Vom Nutzen der Pfadi
Kinder finden Fluntern wunderbar. Im Jugendalter setzt Distanz ein. Es ist nichts los im Quartier, langweilig. In der Folge orientieren sich viele nach ausserhalb. Gilles Aubert nicht. Er hat immer im Quartier gelebt. Zuerst an einem Ende der Hochstrasse, dann am anderen. Ziemlich genau dazwischen liegt der Jugendtreff im «Lokal». Der wurde für ihn zu einem wichtigen Bezugspunkt. Bis er 17 Jahre alt war. Dann fühlte er sich zu alt für den Jugendtreff. Aber er blieb weiter im Kontakt. Und als das LOKAL für die Leitung des Jugendtreffs eine Schwangerschaftsvertretung suchte, stieg er ein. «Bei der ‹Pfadi› hatte ich gemerkt, dass ich so etwas sehr gerne mache: anreissen, organisieren, ausprobieren.» Aus der Vertretung wurde etwas Festes und seit 2011 leitet Gilles Aubert den Jugendtreff an der Voltastrasse.

Nichts müssen müssen
Der Jugendtreff ist während der Schulzeiten jeden Mittwoch und Freitag geöffnet. Er liegt im Keller unter dem «Lokal». Der Raum ist natürlich ordentlich geputzt, es gibt einen Töggelikasten, einen Billardtisch, eine kleine Bar, eine Tonanlage. Auch Filme können gezeigt werden. Kiffen, Rauchen und Alkohol sind strikte verboten. Nichts vorhanden also, was Eltern davon abhalten könnte, ihre Kinder in den Jugendtreff gehen zu lassen. Im Unterschied zum prallen Angebot oben im «Lokal» gibt es unten im Jugendtreff zwar ab und an einen Barkeeper- oder Schminkworkshop, sonst aber kein festes Programm.
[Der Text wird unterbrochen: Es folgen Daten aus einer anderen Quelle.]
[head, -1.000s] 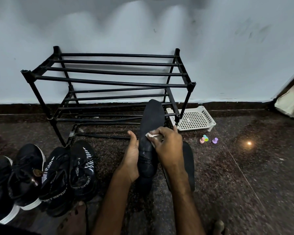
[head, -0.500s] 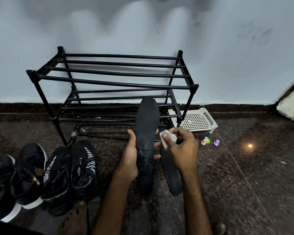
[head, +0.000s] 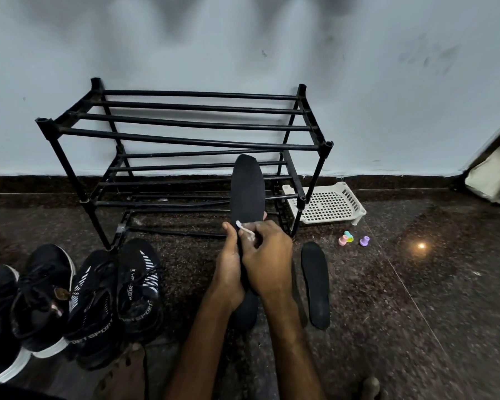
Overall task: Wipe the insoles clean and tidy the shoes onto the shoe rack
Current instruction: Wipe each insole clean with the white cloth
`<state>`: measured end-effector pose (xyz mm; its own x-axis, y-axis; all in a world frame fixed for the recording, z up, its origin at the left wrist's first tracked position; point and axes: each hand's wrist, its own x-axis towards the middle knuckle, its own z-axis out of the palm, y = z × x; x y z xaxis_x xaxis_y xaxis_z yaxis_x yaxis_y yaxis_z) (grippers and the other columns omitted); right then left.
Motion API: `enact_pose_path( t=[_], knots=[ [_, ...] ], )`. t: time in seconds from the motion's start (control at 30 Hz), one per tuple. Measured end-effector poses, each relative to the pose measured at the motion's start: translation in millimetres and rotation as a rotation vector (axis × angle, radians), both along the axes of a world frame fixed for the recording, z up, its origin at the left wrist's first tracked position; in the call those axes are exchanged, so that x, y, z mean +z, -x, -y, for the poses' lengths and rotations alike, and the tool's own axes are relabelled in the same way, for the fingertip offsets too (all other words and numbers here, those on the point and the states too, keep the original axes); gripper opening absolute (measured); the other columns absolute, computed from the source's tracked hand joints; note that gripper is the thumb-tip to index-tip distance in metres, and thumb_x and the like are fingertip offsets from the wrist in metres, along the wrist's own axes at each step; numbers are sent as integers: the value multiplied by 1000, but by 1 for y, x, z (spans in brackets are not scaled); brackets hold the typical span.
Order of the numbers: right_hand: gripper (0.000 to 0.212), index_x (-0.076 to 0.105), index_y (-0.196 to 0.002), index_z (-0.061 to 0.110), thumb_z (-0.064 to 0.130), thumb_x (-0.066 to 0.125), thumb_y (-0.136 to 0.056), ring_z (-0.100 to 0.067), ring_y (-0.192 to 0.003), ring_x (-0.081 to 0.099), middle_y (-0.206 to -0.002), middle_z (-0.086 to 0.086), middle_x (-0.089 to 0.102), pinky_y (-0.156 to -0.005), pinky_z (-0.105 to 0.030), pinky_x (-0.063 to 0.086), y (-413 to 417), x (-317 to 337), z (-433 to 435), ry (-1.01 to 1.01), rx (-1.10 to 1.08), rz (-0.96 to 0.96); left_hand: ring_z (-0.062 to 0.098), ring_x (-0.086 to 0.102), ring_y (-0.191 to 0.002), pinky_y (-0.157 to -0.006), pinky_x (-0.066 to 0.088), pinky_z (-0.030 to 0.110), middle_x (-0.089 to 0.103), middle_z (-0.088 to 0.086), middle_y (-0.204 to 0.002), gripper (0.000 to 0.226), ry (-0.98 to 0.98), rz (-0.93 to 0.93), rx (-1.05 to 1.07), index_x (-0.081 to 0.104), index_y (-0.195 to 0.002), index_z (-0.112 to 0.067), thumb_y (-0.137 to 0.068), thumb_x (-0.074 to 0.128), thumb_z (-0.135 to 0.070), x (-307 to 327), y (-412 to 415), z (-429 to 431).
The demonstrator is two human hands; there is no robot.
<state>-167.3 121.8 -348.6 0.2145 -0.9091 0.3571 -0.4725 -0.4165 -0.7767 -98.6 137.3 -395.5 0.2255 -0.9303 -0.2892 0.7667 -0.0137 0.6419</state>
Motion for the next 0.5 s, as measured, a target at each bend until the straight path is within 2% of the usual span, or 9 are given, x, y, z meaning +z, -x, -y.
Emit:
enact_pose_path(
  t=[0.07, 0.1, 0.13, 0.2, 0.27, 0.3, 0.37, 0.43, 0.5],
  knots=[
    [8, 75, -92, 14, 14, 72, -85, -6, -83, 63, -90, 3, 68, -76, -21, 51, 8, -2, 8, -39, 194, -61, 19, 70, -103, -82, 57, 29, 71, 12, -113, 71, 24, -76, 9, 68, -112, -6, -97, 26, -61, 2, -5, -3],
    [7, 76, -91, 14, 13, 72, -84, -7, -82, 63, -90, 3, 68, -76, -24, 52, 14, -3, 13, -62, 260, -135, 21, 70, -101, -83, 58, 31, 71, 13, -113, 72, 27, -115, 20, 70, -112, -6, -98, 26, -62, 1, -9, -4],
    [6, 75, -89, 13, 13, 71, -84, -11, -81, 64, -89, 1, 68, -76, -30, 53, 18, -4, 18, -47, 257, -206, 22, 70, -101, -84, 58, 32, 70, 14, -115, 73, 44, -143, 6, 71, -113, -6, -97, 27, -62, 1, -11, -4],
    [7, 74, -88, 9, 13, 69, -84, -19, -79, 64, -90, -3, 67, -73, -36, 54, 21, -6, 23, 40, 109, -238, 25, 69, -105, -84, 59, 35, 69, 15, -118, 75, 55, -166, -54, 73, -113, -6, -96, 29, -64, 0, -10, -6],
    [10, 73, -92, 7, 12, 68, -86, -18, -79, 63, -94, -4, 66, -72, -31, 53, 15, -3, 20, 107, -21, -192, 24, 71, -100, -79, 60, 34, 72, 14, -110, 74, 29, -144, -117, 78, -102, -8, -94, 30, -64, 1, -4, -5],
    [10, 73, -93, 6, 11, 67, -86, -16, -79, 62, -94, -3, 65, -72, -25, 51, 12, -2, 18, 134, -20, -171, 23, 72, -98, -77, 60, 33, 73, 13, -106, 73, 17, -127, -127, 79, -98, -9, -94, 30, -64, 1, -2, -4],
    [9, 73, -93, 8, 10, 68, -86, -11, -80, 61, -93, 0, 64, -73, -21, 49, 10, -3, 15, 115, 125, -163, 22, 71, -100, -81, 58, 34, 72, 12, -108, 71, -17, -116, -111, 77, -102, -10, -96, 30, -63, -1, -7, -5],
    [9, 75, -91, 11, 11, 71, -83, -11, -82, 62, -90, 2, 64, -77, -26, 52, 15, -5, 18, 7, 306, -212, 25, 66, -109, -91, 53, 37, 67, 15, -120, 73, -35, -120, -61, 69, -117, -7, -96, 28, -64, -3, -15, -5],
    [6, 76, -88, 13, 15, 75, -82, -12, -80, 63, -88, 1, 67, -75, -33, 54, 22, -6, 23, -43, 295, -253, 25, 64, -108, -95, 49, 39, 65, 15, -122, 75, -22, -131, -57, 71, -117, -8, -96, 28, -65, -4, -18, -6]
  ],
)
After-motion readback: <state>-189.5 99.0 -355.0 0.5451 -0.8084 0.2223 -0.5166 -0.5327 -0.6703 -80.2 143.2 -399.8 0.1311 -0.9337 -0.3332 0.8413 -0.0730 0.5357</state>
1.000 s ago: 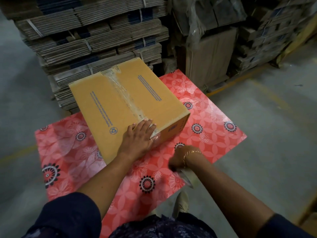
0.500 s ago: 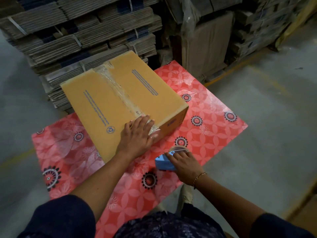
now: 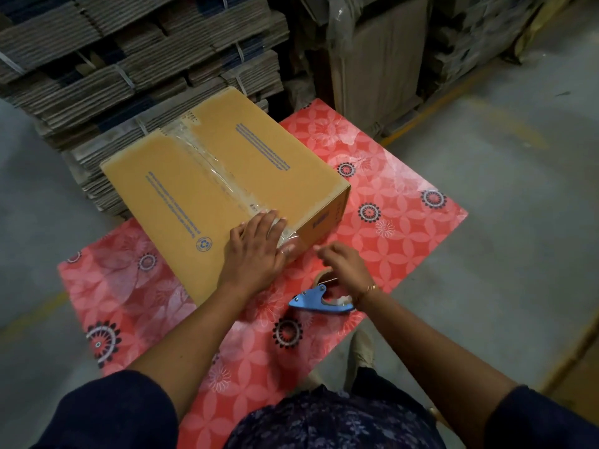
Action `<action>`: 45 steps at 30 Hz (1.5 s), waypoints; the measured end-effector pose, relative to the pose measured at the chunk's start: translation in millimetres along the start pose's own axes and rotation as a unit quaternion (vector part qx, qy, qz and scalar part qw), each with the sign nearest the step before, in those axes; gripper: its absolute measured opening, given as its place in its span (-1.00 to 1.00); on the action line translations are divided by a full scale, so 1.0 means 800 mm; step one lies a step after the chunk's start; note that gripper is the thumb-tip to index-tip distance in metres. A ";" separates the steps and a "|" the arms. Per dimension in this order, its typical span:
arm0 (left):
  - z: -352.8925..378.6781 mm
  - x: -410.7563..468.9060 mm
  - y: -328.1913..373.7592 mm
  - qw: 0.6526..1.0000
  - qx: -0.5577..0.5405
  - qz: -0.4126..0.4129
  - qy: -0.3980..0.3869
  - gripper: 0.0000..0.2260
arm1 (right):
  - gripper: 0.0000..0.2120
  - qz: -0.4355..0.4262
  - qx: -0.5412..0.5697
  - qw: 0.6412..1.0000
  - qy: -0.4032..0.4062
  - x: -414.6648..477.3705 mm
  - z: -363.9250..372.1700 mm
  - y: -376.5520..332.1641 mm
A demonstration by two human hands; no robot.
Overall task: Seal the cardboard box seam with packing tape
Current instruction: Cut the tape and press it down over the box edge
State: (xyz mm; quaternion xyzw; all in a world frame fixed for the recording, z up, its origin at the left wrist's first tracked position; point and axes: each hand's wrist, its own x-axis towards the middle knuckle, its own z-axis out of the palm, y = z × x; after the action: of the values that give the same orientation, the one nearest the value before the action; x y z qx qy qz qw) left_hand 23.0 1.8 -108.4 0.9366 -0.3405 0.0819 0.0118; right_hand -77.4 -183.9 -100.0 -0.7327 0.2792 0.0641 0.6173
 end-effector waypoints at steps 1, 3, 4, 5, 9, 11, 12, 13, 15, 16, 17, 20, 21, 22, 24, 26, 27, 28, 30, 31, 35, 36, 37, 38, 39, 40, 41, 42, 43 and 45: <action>0.000 0.000 0.000 1.000 0.000 0.002 0.003 -0.53 | -0.76 0.035 0.047 0.998 -0.029 0.011 0.001 -0.012; -0.002 0.000 0.000 1.000 -0.001 0.002 0.003 -0.53 | -0.79 0.052 0.055 0.994 -0.074 0.022 0.006 -0.022; -0.002 0.000 0.001 1.000 -0.001 0.002 0.000 -0.53 | -0.83 0.049 0.053 0.994 -0.084 0.025 0.009 -0.022; -0.002 0.000 0.001 1.000 0.001 0.003 -0.004 -0.53 | -0.88 0.044 0.060 0.993 -0.088 0.027 0.011 -0.020; -0.002 0.001 -0.001 1.000 0.005 0.005 -0.017 -0.53 | -0.85 0.019 0.069 0.995 -0.068 0.028 0.014 -0.011; -0.004 0.000 0.000 1.000 0.007 0.007 -0.019 -0.52 | -0.83 0.010 0.056 0.997 -0.056 0.028 0.016 -0.012; -0.005 0.000 0.001 1.000 0.007 0.009 -0.019 -0.51 | -0.83 0.008 0.049 0.997 -0.052 0.027 0.016 -0.013; -0.005 0.000 0.002 1.000 0.008 0.012 -0.019 -0.51 | -0.84 0.007 0.046 0.998 -0.049 0.029 0.018 -0.012; -0.006 -0.001 0.003 1.000 0.016 0.015 -0.012 -0.52 | -0.86 0.007 0.047 0.998 -0.046 0.031 0.019 -0.012; -0.006 -0.001 0.003 1.000 0.016 0.016 -0.006 -0.52 | -0.88 0.010 0.051 0.998 -0.045 0.031 0.018 -0.012; -0.007 -0.001 0.002 1.000 0.012 0.017 0.001 -0.51 | -0.89 0.012 0.056 0.997 -0.046 0.032 0.019 -0.012; -0.009 -0.006 0.003 0.997 0.008 0.065 0.034 -0.54 | -0.85 0.011 0.066 0.997 -0.049 0.035 0.022 -0.010; -0.009 -0.009 0.003 0.994 0.015 0.093 0.048 -0.59 | -0.84 0.010 0.069 0.996 -0.050 0.037 0.023 -0.009; -0.008 -0.012 0.004 0.990 0.025 0.121 0.062 -0.64 | -0.85 0.007 0.073 0.996 -0.052 0.038 0.024 -0.008; -0.006 -0.015 0.004 0.982 0.037 0.159 0.092 -0.71 | -0.85 0.001 0.078 0.996 -0.054 0.041 0.025 -0.005; -0.006 -0.017 0.004 0.978 0.023 0.168 0.118 -0.78 | -0.82 -0.002 0.078 0.995 -0.054 0.042 0.025 -0.004; -0.007 -0.017 0.005 0.978 0.016 0.165 0.128 -0.76 | -0.83 -0.003 0.077 0.995 -0.055 0.043 0.025 -0.003; -0.009 -0.018 0.006 0.977 0.010 0.165 0.135 -0.71 | -0.84 -0.004 0.079 0.995 -0.056 0.043 0.024 -0.003; -0.011 -0.018 0.007 0.977 -0.001 0.167 0.136 -0.62 | -0.87 -0.001 0.086 0.995 -0.057 0.044 0.024 -0.001; -0.011 -0.019 0.007 0.977 -0.003 0.166 0.133 -0.60 | -0.88 -0.001 0.089 0.994 -0.058 0.045 0.025 0.000; -0.010 -0.016 0.006 0.983 0.007 0.150 0.110 -0.69 | -0.87 -0.009 0.096 0.994 -0.056 0.051 0.031 0.005; -0.009 -0.016 0.007 0.983 0.011 0.148 0.104 -0.70 | -0.86 -0.010 0.096 0.994 -0.053 0.053 0.033 0.006; -0.009 -0.015 0.007 0.984 0.015 0.146 0.099 -0.70 | -0.85 -0.011 0.096 0.994 -0.048 0.054 0.035 0.006; -0.009 -0.014 0.008 0.985 0.017 0.145 0.096 -0.68 | -0.85 -0.013 0.095 0.995 -0.040 0.055 0.038 0.006; -0.009 -0.013 0.008 0.985 0.018 0.143 0.094 -0.66 | -0.86 -0.016 0.092 0.995 -0.031 0.055 0.040 0.006; -0.010 -0.013 0.008 0.986 0.019 0.141 0.093 -0.65 | -0.88 -0.017 0.089 0.996 -0.023 0.056 0.042 0.007; -0.011 -0.012 0.009 0.986 0.022 0.137 0.091 -0.66 | -0.90 -0.018 0.087 0.996 -0.018 0.057 0.045 0.007; -0.011 -0.011 0.009 0.987 0.024 0.133 0.087 -0.69 | -0.91 -0.019 0.087 0.996 -0.015 0.059 0.047 0.008; -0.012 -0.010 0.009 0.988 0.026 0.129 0.081 -0.72 | -0.90 -0.022 0.087 0.996 -0.013 0.061 0.048 0.009; -0.013 -0.008 0.010 0.990 0.028 0.123 0.066 -0.76 | -0.88 -0.027 0.083 0.996 -0.017 0.064 0.048 0.009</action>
State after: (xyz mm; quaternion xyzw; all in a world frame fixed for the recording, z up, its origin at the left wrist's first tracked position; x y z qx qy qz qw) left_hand 11.4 0.8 -99.6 0.8801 -0.4491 0.1540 -0.0024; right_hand -28.6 -164.9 -137.7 -0.6847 0.2534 0.0366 0.6824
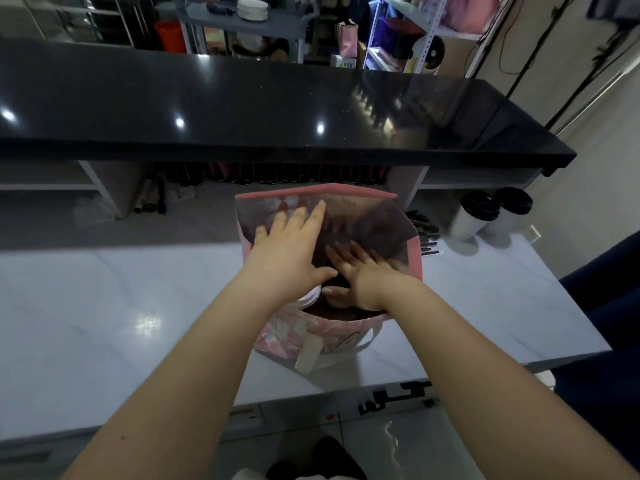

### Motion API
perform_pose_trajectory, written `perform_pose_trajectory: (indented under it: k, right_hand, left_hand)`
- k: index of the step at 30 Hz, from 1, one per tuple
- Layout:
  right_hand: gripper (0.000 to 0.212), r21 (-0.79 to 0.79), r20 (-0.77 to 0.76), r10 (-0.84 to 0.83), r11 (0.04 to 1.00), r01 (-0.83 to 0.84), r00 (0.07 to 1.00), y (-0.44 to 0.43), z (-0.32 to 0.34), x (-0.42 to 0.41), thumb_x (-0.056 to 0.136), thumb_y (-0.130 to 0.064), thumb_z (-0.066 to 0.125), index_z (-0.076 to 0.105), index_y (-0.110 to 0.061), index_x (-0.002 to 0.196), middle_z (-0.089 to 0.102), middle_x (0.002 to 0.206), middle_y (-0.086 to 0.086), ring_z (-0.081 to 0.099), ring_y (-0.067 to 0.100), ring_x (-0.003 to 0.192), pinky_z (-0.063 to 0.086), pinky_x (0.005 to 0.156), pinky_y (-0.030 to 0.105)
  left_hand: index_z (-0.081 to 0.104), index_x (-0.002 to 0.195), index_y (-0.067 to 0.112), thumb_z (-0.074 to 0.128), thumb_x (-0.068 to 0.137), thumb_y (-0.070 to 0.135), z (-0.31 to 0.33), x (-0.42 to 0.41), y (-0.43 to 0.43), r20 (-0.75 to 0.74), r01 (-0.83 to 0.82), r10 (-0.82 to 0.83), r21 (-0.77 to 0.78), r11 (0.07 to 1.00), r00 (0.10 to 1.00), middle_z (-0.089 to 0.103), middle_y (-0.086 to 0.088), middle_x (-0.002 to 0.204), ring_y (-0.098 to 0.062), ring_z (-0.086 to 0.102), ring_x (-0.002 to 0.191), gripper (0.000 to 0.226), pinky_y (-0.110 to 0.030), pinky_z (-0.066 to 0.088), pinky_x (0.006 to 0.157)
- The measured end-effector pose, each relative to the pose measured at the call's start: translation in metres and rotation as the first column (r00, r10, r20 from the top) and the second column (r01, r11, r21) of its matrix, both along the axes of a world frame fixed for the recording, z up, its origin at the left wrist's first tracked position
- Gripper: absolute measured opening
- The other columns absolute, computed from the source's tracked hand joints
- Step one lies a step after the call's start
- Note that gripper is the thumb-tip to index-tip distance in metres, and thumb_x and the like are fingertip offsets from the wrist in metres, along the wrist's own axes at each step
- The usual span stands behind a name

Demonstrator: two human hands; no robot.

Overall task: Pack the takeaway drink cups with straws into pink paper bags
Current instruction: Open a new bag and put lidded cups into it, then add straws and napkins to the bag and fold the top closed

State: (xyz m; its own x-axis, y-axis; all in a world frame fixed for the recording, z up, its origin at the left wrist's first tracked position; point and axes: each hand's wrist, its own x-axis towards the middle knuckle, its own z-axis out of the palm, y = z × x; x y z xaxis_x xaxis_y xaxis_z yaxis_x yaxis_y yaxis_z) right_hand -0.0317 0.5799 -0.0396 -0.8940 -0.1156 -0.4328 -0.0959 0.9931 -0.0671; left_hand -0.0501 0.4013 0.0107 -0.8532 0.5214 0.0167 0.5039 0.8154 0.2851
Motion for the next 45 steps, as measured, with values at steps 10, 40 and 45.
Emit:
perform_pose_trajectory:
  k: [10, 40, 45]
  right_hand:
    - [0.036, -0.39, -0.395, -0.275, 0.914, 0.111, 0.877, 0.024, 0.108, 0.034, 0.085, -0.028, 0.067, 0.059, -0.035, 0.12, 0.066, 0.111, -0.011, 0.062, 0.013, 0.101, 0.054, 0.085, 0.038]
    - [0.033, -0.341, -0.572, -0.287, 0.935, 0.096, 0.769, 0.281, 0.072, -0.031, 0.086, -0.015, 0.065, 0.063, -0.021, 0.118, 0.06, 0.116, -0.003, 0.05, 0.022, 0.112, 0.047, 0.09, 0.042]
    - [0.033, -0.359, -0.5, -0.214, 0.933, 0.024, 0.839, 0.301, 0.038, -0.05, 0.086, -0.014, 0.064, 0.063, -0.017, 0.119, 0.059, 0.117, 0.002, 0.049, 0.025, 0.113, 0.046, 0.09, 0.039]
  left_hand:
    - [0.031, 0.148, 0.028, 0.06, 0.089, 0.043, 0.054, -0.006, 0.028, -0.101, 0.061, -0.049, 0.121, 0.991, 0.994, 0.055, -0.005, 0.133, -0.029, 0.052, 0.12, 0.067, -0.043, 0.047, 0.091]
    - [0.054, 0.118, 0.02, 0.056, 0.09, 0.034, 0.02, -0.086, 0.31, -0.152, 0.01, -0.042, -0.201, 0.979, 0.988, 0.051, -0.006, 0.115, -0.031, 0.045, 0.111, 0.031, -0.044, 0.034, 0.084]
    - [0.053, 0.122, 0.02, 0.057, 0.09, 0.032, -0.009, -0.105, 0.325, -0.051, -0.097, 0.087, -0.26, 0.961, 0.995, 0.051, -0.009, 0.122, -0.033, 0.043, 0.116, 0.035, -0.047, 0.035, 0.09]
Ein Programm hat Gilles Aubert schon, aber eines, das sich nicht in einer Abfolge fester Veranstaltungen manifestiert. So vermeldet die Webseite des Jugendtreffs zwar «Sorry, no events», aber «events» wären, so Gilles Aubert, nicht das, was die Jugendlichen von ihrem Treff erwarten: «Was sie schätzen, ist ein offener, unverbindlicher Charakter. Denn viele Jugendliche haben heute mit Sportverein, Musikunterricht oder der ‹Pfadi› ein strenges Programm.» Dazu käme der grosse Leistungsdruck in der Schule. So stehen denn Fussballspielen auf der Siriuswiese, Grillieren und vor allem das miteinander reden im Zentrum. Ein «gutes Gespräch» ist für Gilles Aubert ganz wichtig. Seine Funktion sieht er dabei vor allem als die eines Zuhörers. «Ich bin der, dem sie alles erzählen können, aber weder Kumpel noch Lehrer. Das will ich nicht sein.»

Zwölf- bis Fünfzehnjährige, die vor allem einen Ruhepunkt suchen, an einen Jugendtreff zu binden – keine ganz einfache Aufgabe für Gilles Aubert, noch keine 30 Jahre alt.